(Records contained in a dataset)
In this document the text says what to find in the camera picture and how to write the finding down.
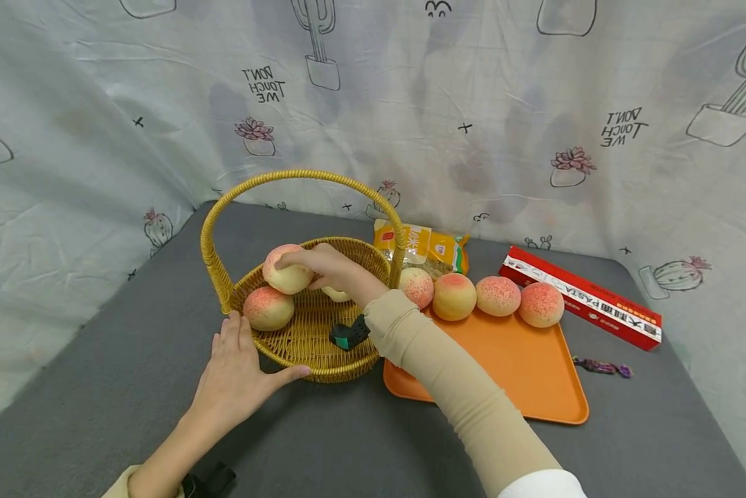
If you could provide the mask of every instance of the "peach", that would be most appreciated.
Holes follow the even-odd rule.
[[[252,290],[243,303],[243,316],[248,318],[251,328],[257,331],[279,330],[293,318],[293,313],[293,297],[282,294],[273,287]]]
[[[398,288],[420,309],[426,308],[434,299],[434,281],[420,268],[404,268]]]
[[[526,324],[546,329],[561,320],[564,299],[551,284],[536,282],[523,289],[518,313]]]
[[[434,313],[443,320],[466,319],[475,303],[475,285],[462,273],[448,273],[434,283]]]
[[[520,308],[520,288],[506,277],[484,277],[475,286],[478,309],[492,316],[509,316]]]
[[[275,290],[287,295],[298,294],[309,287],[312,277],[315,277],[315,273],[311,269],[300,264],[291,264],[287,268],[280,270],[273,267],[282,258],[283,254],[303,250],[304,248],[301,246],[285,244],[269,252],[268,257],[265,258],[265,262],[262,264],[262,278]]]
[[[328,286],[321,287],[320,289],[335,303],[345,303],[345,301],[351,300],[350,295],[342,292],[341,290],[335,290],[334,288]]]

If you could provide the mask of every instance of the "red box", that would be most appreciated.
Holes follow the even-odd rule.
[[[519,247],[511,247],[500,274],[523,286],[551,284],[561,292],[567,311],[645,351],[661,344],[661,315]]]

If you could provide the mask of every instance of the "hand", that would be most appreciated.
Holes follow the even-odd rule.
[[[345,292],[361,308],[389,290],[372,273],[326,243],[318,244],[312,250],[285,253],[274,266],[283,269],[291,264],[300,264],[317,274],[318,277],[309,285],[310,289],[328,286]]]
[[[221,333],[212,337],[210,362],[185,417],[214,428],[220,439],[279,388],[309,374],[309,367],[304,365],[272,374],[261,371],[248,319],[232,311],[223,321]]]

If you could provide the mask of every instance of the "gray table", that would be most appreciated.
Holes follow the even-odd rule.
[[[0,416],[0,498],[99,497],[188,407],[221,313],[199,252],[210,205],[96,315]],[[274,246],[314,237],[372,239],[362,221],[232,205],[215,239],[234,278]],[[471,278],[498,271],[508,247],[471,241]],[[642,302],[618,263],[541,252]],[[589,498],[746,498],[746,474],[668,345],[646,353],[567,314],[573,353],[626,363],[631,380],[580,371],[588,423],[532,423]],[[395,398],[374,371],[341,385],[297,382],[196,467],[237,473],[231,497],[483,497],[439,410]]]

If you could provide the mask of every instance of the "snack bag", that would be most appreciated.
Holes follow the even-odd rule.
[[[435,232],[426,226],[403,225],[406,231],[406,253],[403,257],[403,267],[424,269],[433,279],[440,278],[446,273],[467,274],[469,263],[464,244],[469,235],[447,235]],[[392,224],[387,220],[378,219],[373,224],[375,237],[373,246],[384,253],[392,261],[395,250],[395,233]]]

◆ WHAT IS REQUIRED: All records above are to be repeated exactly, with the images left out.

◆ OUTPUT FOR THIS TASK:
In this document the text says what to find in the camera picture and how to write the finding down.
If you could provide the mask of every instance of the "peach", that would be most appreciated.
Holes follow the even-odd rule.
[[[252,290],[243,303],[243,316],[248,318],[251,328],[257,331],[279,330],[293,318],[293,313],[293,297],[282,294],[273,287]]]
[[[398,288],[420,309],[426,308],[434,299],[434,281],[420,268],[404,268]]]
[[[526,324],[546,329],[561,320],[564,299],[551,284],[536,282],[523,289],[518,313]]]
[[[434,313],[443,320],[466,319],[475,303],[475,285],[462,273],[448,273],[434,283]]]
[[[520,308],[520,288],[506,277],[484,277],[475,286],[478,309],[492,316],[509,316]]]
[[[275,290],[287,295],[298,294],[309,287],[312,277],[315,277],[315,273],[311,269],[300,264],[291,264],[287,268],[280,270],[273,267],[282,258],[283,254],[303,250],[304,248],[301,246],[285,244],[269,252],[268,257],[265,258],[265,262],[262,264],[262,278]]]
[[[328,286],[321,287],[320,289],[335,303],[345,303],[345,301],[351,300],[350,295],[342,292],[341,290],[335,290],[334,288]]]

If you could provide the mask of every instance of the "red box", that would be most appreciated.
Holes follow the even-odd rule.
[[[519,247],[511,247],[500,274],[523,286],[551,284],[561,292],[567,311],[645,351],[661,344],[661,315]]]

If you could provide the mask of every instance of the "hand", that would be most appreciated.
Holes follow the even-odd rule.
[[[345,292],[361,308],[389,290],[372,273],[326,243],[318,244],[312,250],[285,253],[274,266],[283,269],[291,264],[300,264],[317,274],[318,277],[309,285],[310,289],[328,286]]]
[[[221,333],[212,337],[210,362],[185,417],[214,428],[220,439],[279,388],[309,374],[309,367],[304,365],[272,374],[261,371],[248,319],[232,311],[223,321]]]

If you could provide the mask of every instance of the "gray table", that would be most appreciated.
Holes follow the even-odd rule.
[[[0,416],[0,498],[99,497],[188,407],[221,313],[199,252],[210,205],[96,315]],[[274,246],[314,237],[372,239],[362,221],[232,205],[215,239],[234,278]],[[471,278],[498,271],[508,247],[471,241]],[[642,302],[618,263],[541,252]],[[589,498],[746,498],[746,474],[668,345],[646,353],[567,314],[573,353],[626,363],[631,380],[580,371],[588,423],[532,423]],[[395,398],[374,371],[341,385],[297,382],[196,467],[237,473],[231,497],[483,497],[439,410]]]

If you could provide the mask of every instance of the "snack bag", that would be most appreciated.
Holes follow the even-odd rule.
[[[435,232],[426,226],[403,225],[406,231],[406,253],[403,257],[403,267],[424,269],[433,279],[440,278],[446,273],[467,274],[469,263],[464,244],[469,235],[447,235]],[[392,224],[387,220],[378,219],[373,224],[375,237],[373,246],[384,253],[392,261],[395,250],[395,233]]]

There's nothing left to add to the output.